Cattle industry ban on Amazon destruction shows the way for protection of Indonesia’s forests

Feature story - October 6, 2009
Some good news from the Amazon should be good news for Indonesia too. Yesterday four of the biggest players in the global cattle industry joined forces to reduce their carbon hoofprint and back our call for zero deforestation. JBS-Friboi, Bertin, Minerva and Marfrig are going to stop buying cattle from newly deforested areas of the rainforest.

Brazil's cattle sector, which occupies 80 percent of all deforested areas of the Amazon, is the country’s leading carbon polluter.

The move is a direct result of our expose, 'Slaughtering the Amazon', which we published less than 4 months ago. Since then, we've seen an overwhelming response from companies fighting to distance themselves from Amazon destruction. Major shoe companies, including Adidas, Nike and Timberland worked with us to develop a zero deforestation plan and committed to cancel contracts unless their products were guaranteed to be free from Amazon destruction.

The decisive and quick response from companies to take action to stop Amazon destruction is a great example for industry in Indonesia to follow.

This incredible victory seemed a far-off possibility before the launch of our report however the four global cattle giants have now come onboard.  This sets a precedent for action to be taken to stop deforestation in other large forested developing countries like Indonesia and shows that immediate action can and should be taken by industry to not drive further forest loss.

Together Indonesia and Brazil are respectively the third and fourth largest carbon emitters internationally - largely from deforestation, and together are responsible for around a half of the world's emissions from deforestation. Globally, deforestation accounts for around 20 percent of greenhouse gas emissions, more than all the world's trains, planes and cars put together. A good climate deal will only be effective if it successfully tackles emissions from both fossil fuels and deforestation.

Government and industry in Brazil have now realised that standing forests are infinitely more valuable than exploiting the finite resources of the Amazon. This ground shift in thinking also needs to take place in Indonesia, especially as 'business as usual' will only see Indonesia's emissions increase and their forests decrease in size.

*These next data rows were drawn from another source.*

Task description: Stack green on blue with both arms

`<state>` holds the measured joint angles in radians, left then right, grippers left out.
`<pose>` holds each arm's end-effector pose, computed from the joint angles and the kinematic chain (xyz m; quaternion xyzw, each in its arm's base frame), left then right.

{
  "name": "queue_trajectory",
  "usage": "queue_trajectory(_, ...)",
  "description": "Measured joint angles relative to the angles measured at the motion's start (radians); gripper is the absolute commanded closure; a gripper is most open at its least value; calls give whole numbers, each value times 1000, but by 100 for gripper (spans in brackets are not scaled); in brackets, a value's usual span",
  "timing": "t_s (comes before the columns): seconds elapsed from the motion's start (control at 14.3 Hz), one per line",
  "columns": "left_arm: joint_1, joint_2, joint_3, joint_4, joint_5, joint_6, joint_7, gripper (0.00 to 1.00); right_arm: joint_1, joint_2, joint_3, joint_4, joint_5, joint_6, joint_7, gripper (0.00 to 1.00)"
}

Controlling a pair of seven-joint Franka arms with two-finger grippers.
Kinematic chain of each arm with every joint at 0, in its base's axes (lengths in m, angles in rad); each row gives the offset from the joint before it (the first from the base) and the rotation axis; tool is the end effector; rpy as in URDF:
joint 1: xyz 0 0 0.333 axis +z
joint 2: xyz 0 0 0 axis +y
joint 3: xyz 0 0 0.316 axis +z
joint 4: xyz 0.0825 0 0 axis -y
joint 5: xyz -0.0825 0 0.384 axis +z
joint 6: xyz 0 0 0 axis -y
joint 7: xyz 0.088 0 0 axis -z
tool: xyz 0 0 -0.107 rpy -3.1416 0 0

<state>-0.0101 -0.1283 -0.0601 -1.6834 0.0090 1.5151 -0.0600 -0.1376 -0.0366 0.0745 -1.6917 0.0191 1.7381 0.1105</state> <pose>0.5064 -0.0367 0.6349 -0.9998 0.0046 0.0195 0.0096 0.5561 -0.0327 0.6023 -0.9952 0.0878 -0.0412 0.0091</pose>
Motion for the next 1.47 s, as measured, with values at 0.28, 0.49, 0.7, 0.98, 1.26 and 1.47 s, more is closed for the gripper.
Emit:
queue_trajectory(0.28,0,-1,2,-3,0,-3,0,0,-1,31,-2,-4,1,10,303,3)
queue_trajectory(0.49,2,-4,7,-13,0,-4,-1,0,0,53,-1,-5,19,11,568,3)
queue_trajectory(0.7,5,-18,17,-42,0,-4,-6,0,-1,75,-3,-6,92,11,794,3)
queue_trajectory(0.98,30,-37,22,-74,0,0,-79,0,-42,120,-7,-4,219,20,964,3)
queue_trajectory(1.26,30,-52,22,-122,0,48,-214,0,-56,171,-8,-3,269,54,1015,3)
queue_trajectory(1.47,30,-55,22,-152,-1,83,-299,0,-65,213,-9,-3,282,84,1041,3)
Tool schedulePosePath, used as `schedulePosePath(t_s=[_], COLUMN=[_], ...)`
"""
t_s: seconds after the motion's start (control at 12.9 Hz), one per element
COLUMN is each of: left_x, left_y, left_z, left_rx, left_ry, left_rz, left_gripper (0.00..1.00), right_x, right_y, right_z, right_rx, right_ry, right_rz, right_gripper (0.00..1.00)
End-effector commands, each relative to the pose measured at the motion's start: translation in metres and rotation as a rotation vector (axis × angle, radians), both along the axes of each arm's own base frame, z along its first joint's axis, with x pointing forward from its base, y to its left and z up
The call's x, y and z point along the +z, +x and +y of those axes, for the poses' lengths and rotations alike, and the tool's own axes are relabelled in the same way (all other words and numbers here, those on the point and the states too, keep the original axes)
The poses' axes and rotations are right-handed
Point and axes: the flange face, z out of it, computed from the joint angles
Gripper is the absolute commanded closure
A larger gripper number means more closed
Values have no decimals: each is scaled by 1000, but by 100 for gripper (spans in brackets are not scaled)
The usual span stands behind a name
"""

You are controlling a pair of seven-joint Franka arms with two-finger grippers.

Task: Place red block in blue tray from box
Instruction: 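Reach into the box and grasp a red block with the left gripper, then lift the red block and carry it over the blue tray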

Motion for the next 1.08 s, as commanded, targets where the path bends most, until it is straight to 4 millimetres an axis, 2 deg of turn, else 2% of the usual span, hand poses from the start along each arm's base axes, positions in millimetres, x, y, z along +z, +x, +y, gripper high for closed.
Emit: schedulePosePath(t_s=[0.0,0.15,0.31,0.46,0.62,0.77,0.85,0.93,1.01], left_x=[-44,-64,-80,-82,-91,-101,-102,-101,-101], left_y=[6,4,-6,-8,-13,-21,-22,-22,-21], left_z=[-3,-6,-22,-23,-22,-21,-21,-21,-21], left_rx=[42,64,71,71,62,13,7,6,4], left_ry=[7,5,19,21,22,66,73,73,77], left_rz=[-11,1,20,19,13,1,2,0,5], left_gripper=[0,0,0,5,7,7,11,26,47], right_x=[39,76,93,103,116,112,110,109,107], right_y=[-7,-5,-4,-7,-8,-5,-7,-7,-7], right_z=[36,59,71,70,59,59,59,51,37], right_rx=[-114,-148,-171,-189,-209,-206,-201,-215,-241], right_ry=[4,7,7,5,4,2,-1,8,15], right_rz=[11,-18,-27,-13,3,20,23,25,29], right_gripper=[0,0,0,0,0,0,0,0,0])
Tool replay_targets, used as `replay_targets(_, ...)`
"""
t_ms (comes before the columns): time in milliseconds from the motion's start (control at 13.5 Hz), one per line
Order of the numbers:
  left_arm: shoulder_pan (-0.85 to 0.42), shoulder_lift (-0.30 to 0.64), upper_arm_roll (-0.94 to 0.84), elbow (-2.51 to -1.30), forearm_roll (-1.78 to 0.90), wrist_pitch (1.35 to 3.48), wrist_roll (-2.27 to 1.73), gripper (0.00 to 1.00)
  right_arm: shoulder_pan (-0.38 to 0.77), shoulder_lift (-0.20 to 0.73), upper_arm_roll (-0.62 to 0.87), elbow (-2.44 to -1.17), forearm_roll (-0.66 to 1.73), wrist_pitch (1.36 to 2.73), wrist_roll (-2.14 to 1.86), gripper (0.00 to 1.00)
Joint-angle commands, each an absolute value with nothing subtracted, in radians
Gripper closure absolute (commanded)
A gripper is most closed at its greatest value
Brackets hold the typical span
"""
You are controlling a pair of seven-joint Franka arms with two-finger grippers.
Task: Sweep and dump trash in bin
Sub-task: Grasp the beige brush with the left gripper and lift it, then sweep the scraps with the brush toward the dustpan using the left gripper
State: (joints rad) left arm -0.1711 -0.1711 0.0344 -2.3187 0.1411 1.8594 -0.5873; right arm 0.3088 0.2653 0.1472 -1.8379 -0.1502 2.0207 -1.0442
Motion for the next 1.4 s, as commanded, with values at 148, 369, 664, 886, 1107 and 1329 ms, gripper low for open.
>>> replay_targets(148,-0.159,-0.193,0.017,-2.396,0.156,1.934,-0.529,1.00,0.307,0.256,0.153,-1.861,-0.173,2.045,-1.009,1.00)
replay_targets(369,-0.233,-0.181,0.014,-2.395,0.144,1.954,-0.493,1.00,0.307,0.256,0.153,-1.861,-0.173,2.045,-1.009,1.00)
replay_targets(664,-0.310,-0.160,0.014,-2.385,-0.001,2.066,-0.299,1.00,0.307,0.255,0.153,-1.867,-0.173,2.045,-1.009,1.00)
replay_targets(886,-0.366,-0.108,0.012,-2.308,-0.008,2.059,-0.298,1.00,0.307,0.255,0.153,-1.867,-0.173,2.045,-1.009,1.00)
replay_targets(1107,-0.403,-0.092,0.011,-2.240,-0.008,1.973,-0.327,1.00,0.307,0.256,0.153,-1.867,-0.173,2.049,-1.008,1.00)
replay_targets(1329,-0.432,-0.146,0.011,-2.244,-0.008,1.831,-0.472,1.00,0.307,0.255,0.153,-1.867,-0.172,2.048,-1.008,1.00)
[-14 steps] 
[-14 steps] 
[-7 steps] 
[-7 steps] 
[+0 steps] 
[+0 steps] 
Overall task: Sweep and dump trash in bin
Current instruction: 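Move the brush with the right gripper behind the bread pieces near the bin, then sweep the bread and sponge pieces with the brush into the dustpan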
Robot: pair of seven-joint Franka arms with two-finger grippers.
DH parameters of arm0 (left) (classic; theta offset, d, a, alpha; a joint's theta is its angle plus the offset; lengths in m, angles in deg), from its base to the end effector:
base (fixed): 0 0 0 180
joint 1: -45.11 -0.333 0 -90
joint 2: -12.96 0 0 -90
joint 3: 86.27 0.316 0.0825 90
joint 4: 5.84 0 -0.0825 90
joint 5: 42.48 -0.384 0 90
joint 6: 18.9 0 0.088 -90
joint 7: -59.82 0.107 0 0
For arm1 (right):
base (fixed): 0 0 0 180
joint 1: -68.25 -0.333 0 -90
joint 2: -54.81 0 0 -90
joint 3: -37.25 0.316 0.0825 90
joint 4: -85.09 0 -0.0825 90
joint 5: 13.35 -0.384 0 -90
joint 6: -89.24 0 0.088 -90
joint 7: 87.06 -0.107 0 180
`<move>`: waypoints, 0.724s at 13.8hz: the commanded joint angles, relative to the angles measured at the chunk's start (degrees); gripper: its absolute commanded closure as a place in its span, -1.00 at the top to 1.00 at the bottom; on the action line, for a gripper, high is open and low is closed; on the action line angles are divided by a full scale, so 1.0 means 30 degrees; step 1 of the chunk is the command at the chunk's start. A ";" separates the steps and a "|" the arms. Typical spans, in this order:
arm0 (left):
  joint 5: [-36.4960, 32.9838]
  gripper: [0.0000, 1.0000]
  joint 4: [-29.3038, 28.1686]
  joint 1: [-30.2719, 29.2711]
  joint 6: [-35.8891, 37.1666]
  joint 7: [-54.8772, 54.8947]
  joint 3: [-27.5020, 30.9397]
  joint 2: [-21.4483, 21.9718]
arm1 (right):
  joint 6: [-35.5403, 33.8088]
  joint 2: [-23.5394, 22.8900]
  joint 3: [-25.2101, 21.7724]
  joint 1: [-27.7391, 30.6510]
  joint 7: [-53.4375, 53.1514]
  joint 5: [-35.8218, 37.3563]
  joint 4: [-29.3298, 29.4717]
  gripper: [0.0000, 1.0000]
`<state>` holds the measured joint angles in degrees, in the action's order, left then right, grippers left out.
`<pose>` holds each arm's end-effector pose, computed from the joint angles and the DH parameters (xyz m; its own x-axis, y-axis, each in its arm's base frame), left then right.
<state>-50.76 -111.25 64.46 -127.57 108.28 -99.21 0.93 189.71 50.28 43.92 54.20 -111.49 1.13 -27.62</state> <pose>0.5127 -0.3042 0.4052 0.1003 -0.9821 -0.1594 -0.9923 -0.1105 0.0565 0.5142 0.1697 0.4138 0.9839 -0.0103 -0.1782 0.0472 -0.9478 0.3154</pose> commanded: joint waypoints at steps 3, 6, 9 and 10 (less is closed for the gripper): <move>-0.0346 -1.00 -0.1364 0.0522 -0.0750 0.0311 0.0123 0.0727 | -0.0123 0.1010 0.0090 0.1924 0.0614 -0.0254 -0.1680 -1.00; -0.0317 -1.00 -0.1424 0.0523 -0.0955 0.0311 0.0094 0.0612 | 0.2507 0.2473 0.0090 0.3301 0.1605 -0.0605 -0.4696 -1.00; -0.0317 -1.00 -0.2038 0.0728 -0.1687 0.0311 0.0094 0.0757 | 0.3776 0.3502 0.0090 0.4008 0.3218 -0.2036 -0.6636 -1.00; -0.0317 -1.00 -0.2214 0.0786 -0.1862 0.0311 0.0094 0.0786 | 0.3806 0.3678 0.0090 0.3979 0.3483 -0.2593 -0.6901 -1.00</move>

The announcement in Brazil was made at an event in Sao Paulo, where each of the companies adopted new environmental and social standards to clean up their act and to ensure their products did not come from cattle raised in newly deforested areas of the rainforest. The plan will also help bring an end to the land-grabbing and social injustice that is rife in the Amazon. The Brazilian Association of Supermarkets (ABRAS), which includes Walmart and Carrefour, was at the announcement and supports the call for zero deforestation.

Governor Blairo Maggi of the Brazilian state of Mato Grosso, which has the highest rate of deforestation in the Amazon and the largest cattle herd in Brazil was also there. Maggi announced that the state would support efforts to protect the Amazon and would provide high-resolution satellite images for monitoring.

Making it work

Measures include the monitoring of supply chains and clear targets for the registration of farms that both directly and indirectly supply cattle as well as measures to end the purchase of cattle from indigenous and protected areas and from farms using slave labour.

The Brazilian cattle sector, which occupies 80 percent of all deforested areas of the Amazon, is the country's leading carbon polluter.

At the United Nations General Assembly in September, President Lula announced a target of 80 percent reduction in deforestation by 2020 for Brazil. 

Indonesia needs to urgently improve its forest governance and to immediately declare a moratorium on deforestation. A moratorium on deforestation would allow the time and space for a solution to be worked out in consultation with local communities, national and local government and industry.

For this to work, President Yudhoyono needs to rein in his industry-friendly Forestry Ministry to speed the enforcement of national laws which ban the practice of burning to clear land and of clearing forests on peat land more than 3 metres deep for plantations.

Like Brazil's President Lula, Indonesia's President Yudhoyono also recently made a commitment to reduce emissions from deforestation, at the G-20 meeting in Pittsburgh, by 26% by 2020 and up to 41% with international assistance.

President Yudhoyono's commitment is welcome but time is running out to tackle climate change and emissions reductions in Indonesia need to be big and bold. 

Protecting forests and tackling climate change

There are just 62 days left till the UN Climate Summit in Copenhagen. We need Brazilian President Lula to support the industry initiatives and demonstrate that Brazil is ready and committed to end Amazon destruction. 

We need President Yudhoyono to implement an immediate halt to deforestation to turn his international commitments quickly into reality.  Only then funds can start to flow from developed countries to protect forests, the people and biodiversity that depend on them and help stop climate change.

We need all world leaders to attend this year's UN Climate Summit in Copenhagen, and there agree to an effective deal to avert the impending climate crisis. To keep global temperatures at safe levels, the deal must include the funds needed to end deforestation.

We are calling for developed world governments to provide US $140 billion a year to tackle the climate crisis, so that developing countries can prevent and adapt to climate change. Approximately US $40 billion a year of this should be designated to forest protection. The funds would be provided in return for a commitment to stop deforestation globally by 2015 in Brazil and Indonesia and by 2020 globally.